Now a 52-year-old wife, stepmother and Internet safety advocate, Donna Rice Hughes recalls those months as a painful time: "It felt like I was drowning in a sea of shark-infested waters. It took my full time to survive that year and a half."

She returned to her faith, she says, and tried to keep out of the limelight for seven years. Except for a brief stint in Los Angeles, she stayed in the Washington area. In the early '90s, she married a Northern Virginia man, Jack Hughes, gained two stepchildren and became communications director for the nonprofit group Enough Is Enough, which focused on fighting pornography and the sexual exploitation of children in print and on TV.

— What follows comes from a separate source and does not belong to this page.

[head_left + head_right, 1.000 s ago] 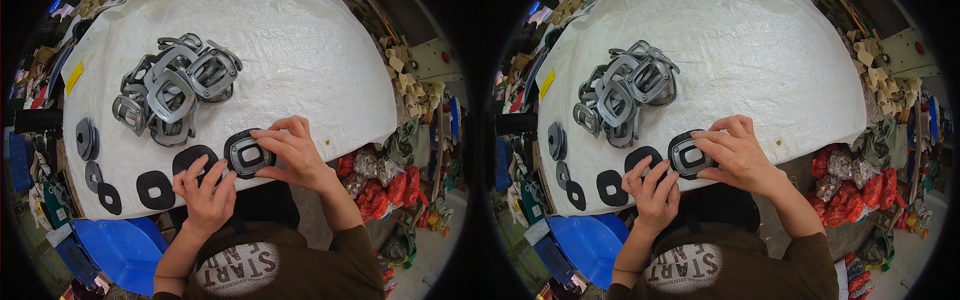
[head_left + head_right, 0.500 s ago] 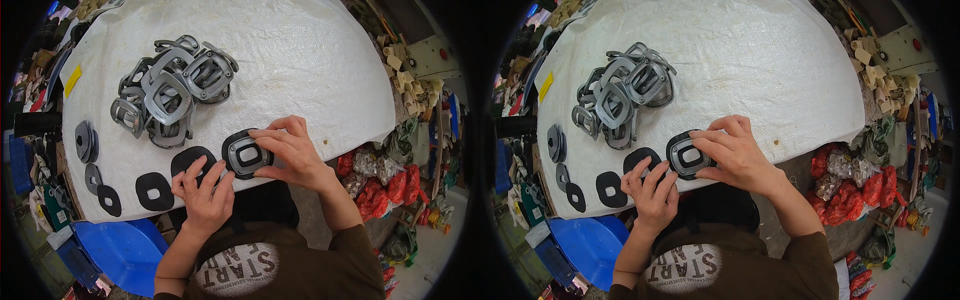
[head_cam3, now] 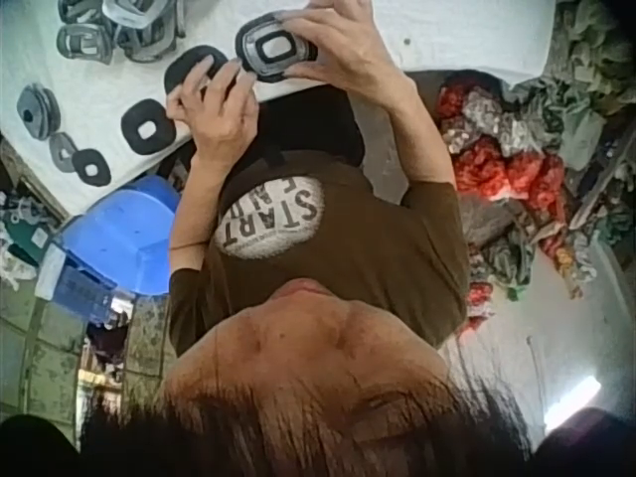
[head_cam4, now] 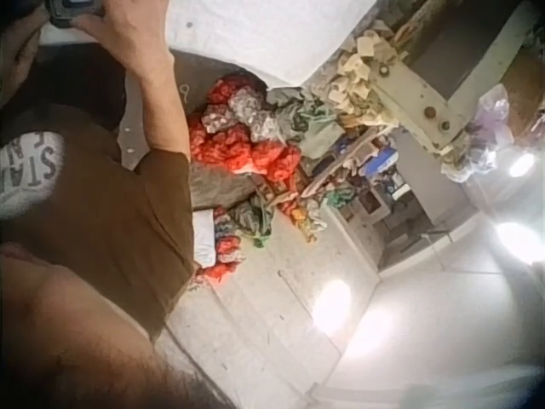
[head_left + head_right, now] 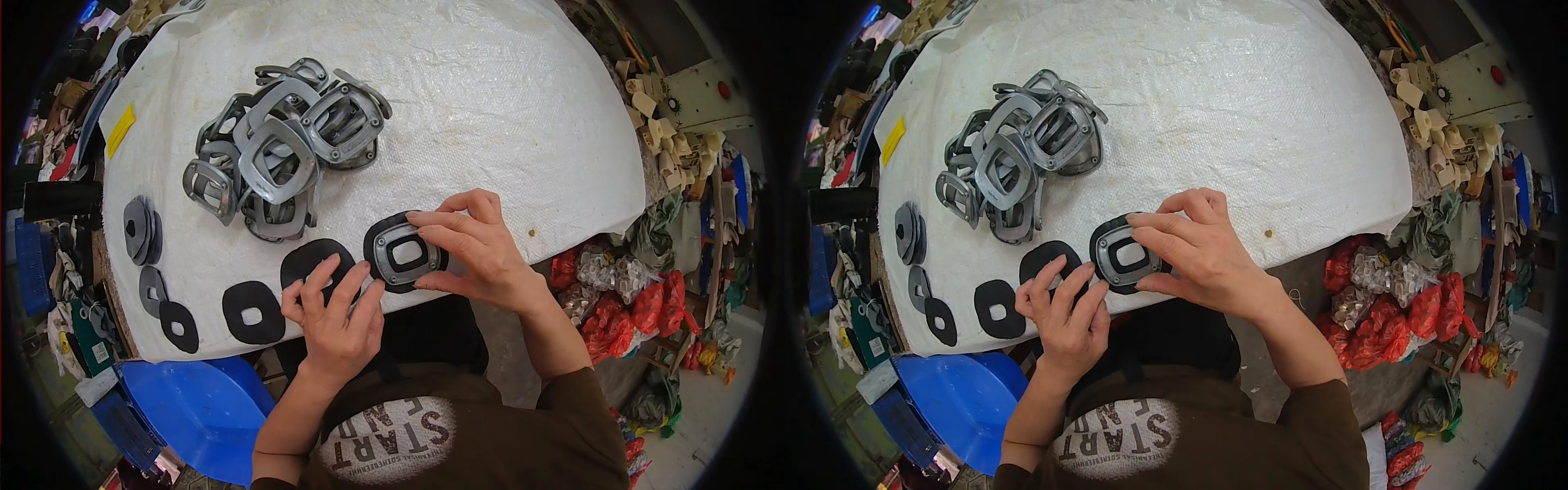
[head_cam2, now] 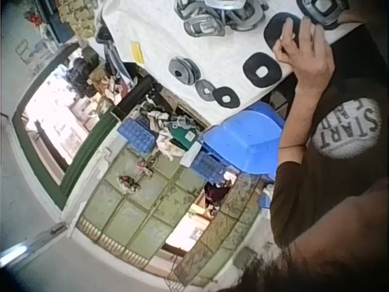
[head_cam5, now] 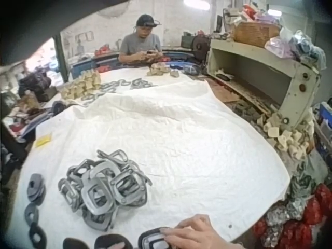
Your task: The recorder organizes metal buckle components and attaches foam or fabric padding to them, trimming the excess with scissors.
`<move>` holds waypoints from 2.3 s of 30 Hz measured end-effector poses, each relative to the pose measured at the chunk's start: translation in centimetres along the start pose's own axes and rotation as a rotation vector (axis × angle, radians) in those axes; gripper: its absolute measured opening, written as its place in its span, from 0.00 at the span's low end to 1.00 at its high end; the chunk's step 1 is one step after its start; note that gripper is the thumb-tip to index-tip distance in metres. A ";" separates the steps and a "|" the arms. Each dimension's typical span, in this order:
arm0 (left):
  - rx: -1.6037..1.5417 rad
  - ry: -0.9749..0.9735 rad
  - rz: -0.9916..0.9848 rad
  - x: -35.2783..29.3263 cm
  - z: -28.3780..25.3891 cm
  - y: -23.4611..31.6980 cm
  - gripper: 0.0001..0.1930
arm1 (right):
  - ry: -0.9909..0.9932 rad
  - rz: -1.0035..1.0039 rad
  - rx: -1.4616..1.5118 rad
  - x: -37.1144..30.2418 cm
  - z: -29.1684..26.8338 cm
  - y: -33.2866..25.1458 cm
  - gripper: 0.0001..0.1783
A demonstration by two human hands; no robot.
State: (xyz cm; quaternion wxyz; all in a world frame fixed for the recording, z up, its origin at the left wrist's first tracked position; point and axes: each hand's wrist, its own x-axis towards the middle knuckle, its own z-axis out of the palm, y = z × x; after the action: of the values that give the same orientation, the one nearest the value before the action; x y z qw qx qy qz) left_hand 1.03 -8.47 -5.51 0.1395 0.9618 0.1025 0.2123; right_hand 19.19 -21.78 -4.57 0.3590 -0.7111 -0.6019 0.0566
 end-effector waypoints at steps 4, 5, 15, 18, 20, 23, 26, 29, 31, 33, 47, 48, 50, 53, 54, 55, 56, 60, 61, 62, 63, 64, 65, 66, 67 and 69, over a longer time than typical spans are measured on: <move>-0.008 -0.005 -0.006 -0.1 0.0 0.0 0.13 | -0.010 0.007 -0.012 0.0 0.1 0.0 0.33; -0.008 -0.005 -0.006 0.0 0.0 0.0 0.13 | -0.013 0.009 -0.021 0.0 0.1 0.0 0.33; -0.010 0.002 -0.005 -0.1 0.1 -0.1 0.12 | -0.026 0.016 -0.037 0.0 0.2 0.0 0.33; -0.012 -0.002 -0.003 -0.1 0.1 -0.1 0.11 | -0.031 0.026 -0.053 0.0 0.2 -0.1 0.33; -0.011 -0.001 -0.001 -0.1 0.0 -0.1 0.11 | -0.052 0.030 -0.078 0.1 0.1 -0.2 0.32; 0.008 0.010 0.016 0.0 -0.1 0.0 0.13 | -0.106 0.048 -0.156 0.7 -0.6 -0.9 0.31; 0.015 0.013 0.014 0.0 -0.3 0.1 0.13 | -0.160 0.078 -0.240 1.2 -1.0 -1.9 0.30; 0.025 0.003 0.004 0.0 -0.5 0.2 0.13 | -0.199 0.106 -0.292 1.7 -1.2 -2.6 0.30; -0.001 0.009 -0.007 -0.2 -0.7 0.2 0.12 | -0.218 0.116 -0.312 1.9 -1.3 -2.8 0.30; -0.041 0.028 -0.008 0.1 -1.4 0.4 0.12 | -0.203 0.108 -0.331 1.8 -1.4 -3.0 0.30; -1.657 -0.006 -0.780 -1.4 -2.8 2.5 0.29 | 0.036 -0.092 -0.273 -0.3 -2.3 -5.2 0.23; -1.760 -0.048 -0.846 -1.1 -2.8 2.4 0.29 | 0.037 -0.099 -0.273 -0.3 -2.1 -5.6 0.23; -1.820 -0.049 -0.899 -0.7 -3.3 2.2 0.24 | 0.058 -0.135 -0.255 -0.4 -1.5 -6.2 0.22; -1.549 -0.136 -0.907 -0.3 -3.7 1.9 0.16 | 0.013 -0.135 -0.248 -1.0 -0.3 -6.4 0.22; -1.519 -0.110 -0.931 -0.4 -3.6 1.7 0.13 | -0.015 -0.125 -0.235 -1.1 0.0 -6.5 0.24; -1.489 -0.085 -0.956 -0.6 -3.6 1.6 0.11 | -0.016 -0.133 -0.230 -1.1 0.1 -6.7 0.24; -1.487 -0.079 -0.958 -0.6 -3.8 1.5 0.11 | -0.037 -0.108 -0.130 -1.0 0.0 -6.9 0.25; -1.383 -0.027 -0.942 -0.5 -4.4 0.9 0.10 | 0.174 0.072 0.325 -2.1 0.9 -7.3 0.29; -1.320 -0.045 -0.932 -0.6 -4.6 0.8 0.10 | 0.268 0.099 0.353 -2.1 1.1 -7.4 0.26; -1.323 -0.048 -0.931 -0.6 -4.7 0.9 0.10 | 0.268 0.101 0.351 -2.3 1.6 -7.6 0.26; -1.341 -0.028 -0.922 -0.6 -4.8 1.0 0.10 | 0.280 0.296 0.668 -2.8 2.4 -7.8 0.26; -1.359 -0.008 -0.913 -0.6 -4.9 1.1 0.10 | 0.288 0.492 0.985 -3.0 2.9 -7.9 0.26; -1.362 -0.013 -0.914 -0.7 -5.0 1.2 0.10 | 0.218 0.628 1.201 -2.4 2.4 -8.4 0.28; -1.356 -0.045 -0.907 -0.8 -5.1 1.3 0.11 | 0.220 0.633 1.199 -2.2 2.4 -8.3 0.28; -1.350 -0.077 -0.899 -0.9 -5.2 1.3 0.11 | 0.167 0.692 1.208 -2.1 2.3 -8.3 0.27; -1.362 -0.092 -0.898 -1.1 -5.2 1.3 0.11 | 0.109 0.751 1.217 -2.0 2.3 -8.3 0.26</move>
State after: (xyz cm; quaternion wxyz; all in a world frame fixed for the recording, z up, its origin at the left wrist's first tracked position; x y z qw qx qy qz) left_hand -2.04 -8.77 -1.00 0.7691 0.5414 0.3207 0.1121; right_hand 10.74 -22.42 -2.17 0.6776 -0.5459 -0.1596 0.4663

Hughes says she was hesitant to take the job in 1994 because she was still wary of the media. But she needed work, and something clicked when the interviewer mentioned date rape; Hughes says she had been a victim of date rape before she met Hart.

Hughes later expanded the group's mission to focus on Internet safety, which prompted her first major public appearance after the scandal: a speech in June 1995 in the U.S. Senate's packed caucus room, where she pleaded for Congress to protect children from illegal Internet pornography. "All of the sudden, we were front and center," Hughes says, recalling her group's role in the passage of the Communications Decency Act of 1996.

At first, no one seemed to connect Hughes to the woman whose infamous photo on Hart's lap had been plastered all over the news. But when the media blew her cover months later, she says, it didn't matter. She had regained her confidence and credibility.

In 1998, she wrote a book, "Kids Online: Protecting Your Children in Cyberspace." Four years later, she was named chairman and president of Enough Is Enough. This year, the group introduced Internet Safety 101, a training series for parents.

"I lost everything I put my identity in," Hughes says of the scandal. "But at the darkest hour, it was my greatest time to grow, learn and develop my character."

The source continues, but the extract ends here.